Retrieving matched record ids in the recordlinkage library

1.2k views Asked by At

I was trying out this example: https://recordlinkage.readthedocs.io/en/latest/notebooks/data_deduplication.html

Following is the code snippet:

import recordlinkage
from recordlinkage.datasets import load_febrl1

dfA = load_febrl1()

# Indexation step
indexer = recordlinkage.Index()
indexer.block(left_on='given_name')
candidate_links = indexer.index(dfA)

compare_cl = recordlinkage.Compare()

compare_cl.exact('given_name', 'given_name', label='given_name')
compare_cl.string('surname', 'surname', method='jarowinkler', threshold=0.85, label='surname')
compare_cl.exact('date_of_birth', 'date_of_birth', label='date_of_birth')
compare_cl.exact('suburb', 'suburb', label='suburb')
compare_cl.exact('state', 'state', label='state')
compare_cl.string('address_1', 'address_1', threshold=0.85, 
label='address_1')

features = compare_cl.compute(candidate_links, dfA)
matches = features[features.sum(axis=1) > 3]
print(len(matches))

I would now like to separately print the record_ids that have been matched.I tried listing down the column names of 'matches', but record_id isn't a part of it, and I cannot seem to figure out a way to get it done(I just want the record_ids separately)

Is there a way to retrieve the record_ids, and maybe either print it separately or store it as a list or an array?

2

There are 2 answers

1
shadowtalker On BEST ANSWER

Don't forget that a Pandas data frame has an "index" in addition to its data columns. Usually this is a single "extra" column of integers or strings, but more complex indices are possible, e.g. a "multi-index" consisting of more than one column.

You can see this if you print(matches.head()). The first two columns have names that are slightly offset, because they aren't data columns; they are columns in the index itself. This data frame index is in fact a multi-index containing two columns: rec_id_1 and rec_id_2.

The result from load_febrl encodes record ID as the index of dfA. Compare.compute preserves the indices of the input data: you can always expect the indices from the original data to be preserved as a multi-index.

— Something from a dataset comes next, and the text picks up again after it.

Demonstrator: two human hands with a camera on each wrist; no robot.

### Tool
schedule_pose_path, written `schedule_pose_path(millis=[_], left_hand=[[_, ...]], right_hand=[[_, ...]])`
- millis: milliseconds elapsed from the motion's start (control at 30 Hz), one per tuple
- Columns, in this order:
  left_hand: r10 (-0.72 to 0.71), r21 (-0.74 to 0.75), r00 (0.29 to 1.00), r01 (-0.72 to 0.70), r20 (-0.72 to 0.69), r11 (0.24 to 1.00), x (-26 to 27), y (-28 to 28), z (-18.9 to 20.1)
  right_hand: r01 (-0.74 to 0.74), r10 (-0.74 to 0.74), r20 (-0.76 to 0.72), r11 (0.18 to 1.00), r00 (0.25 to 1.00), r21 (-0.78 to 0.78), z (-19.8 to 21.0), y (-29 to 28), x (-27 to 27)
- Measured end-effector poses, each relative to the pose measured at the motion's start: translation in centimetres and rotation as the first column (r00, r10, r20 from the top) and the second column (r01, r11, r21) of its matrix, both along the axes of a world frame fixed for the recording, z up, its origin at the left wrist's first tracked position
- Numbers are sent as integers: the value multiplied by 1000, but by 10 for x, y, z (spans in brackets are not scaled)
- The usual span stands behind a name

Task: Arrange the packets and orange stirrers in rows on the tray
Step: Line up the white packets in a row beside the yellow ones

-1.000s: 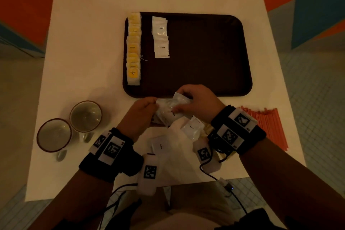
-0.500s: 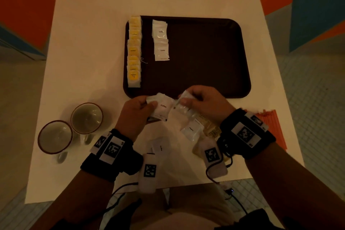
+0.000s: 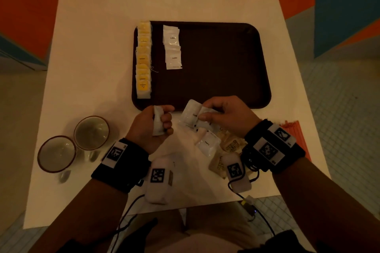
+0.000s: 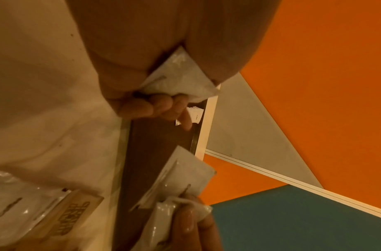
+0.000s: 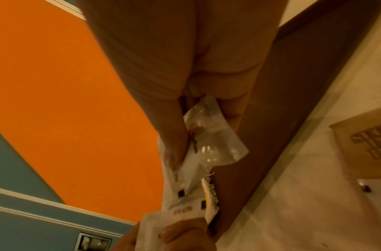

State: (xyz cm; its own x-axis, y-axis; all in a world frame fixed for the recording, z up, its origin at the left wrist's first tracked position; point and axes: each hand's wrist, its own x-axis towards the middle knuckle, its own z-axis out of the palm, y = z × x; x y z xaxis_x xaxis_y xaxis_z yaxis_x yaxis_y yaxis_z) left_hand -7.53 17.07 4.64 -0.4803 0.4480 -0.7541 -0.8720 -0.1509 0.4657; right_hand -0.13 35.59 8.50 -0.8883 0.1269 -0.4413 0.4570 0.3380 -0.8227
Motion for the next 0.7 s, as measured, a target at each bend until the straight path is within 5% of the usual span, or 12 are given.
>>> schedule_pose_path(millis=[133,467,600,700], left_hand=[[-208,192,978,208,-18,959,2,2,8],[-451,92,877,469,-168,878,10,11,17],[-445,-23,872,450,-205,893,14,13,12],[-367,-42,912,366,-181,930,13,11,6]], right_hand=[[-118,118,-17,993,993,-27,9,-1,-3],[-398,414,-12,883,910,250,15,-21,-22],[-334,360,-50,903,932,270,7,-26,-22],[-104,109,-41,988,993,113,4,-22,-18]])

The index of a data frame by itself can be accessed with the DataFrame.index attribute. This returns an Index object (of which MultiIndex is a subclass) that can in turn be converted as follows:

  • Index.tolist(): convert to a list of its elements; MultiIndex becomes a list of tuples
  • Index.to_series(): convert to a Series of its elements; MultiIndex becomes a Series of tuples
  • Index.values: access underlying data as NumPy ndarray; MultiIndex becomes a ndarray of tuples.
  • Index.to_frame(): convert to a DataFrame, with index columns as data frame columns

So you can quickly access the record id's with matches.index, or export them to a list with matches.tolist().

You can also use matches.reset_index() to turn Index columns back into regular data columns.

0
usct01 On

Here is the code to complete the answer using pandas merge on index and reset_index property

This will convert the multi index to columns named as level_0, level_1

matches = matches.reset_index()

We can see the column level_0 is same as index in dfA

matches.columns 
dfA.index

Now merge this with dfA by index and level_0

import pandas as pd
matched_dfA=pd.merge(matches,dfA,left_on='rec_id_1',right_index=True)

Check the results

matched_dfA.head()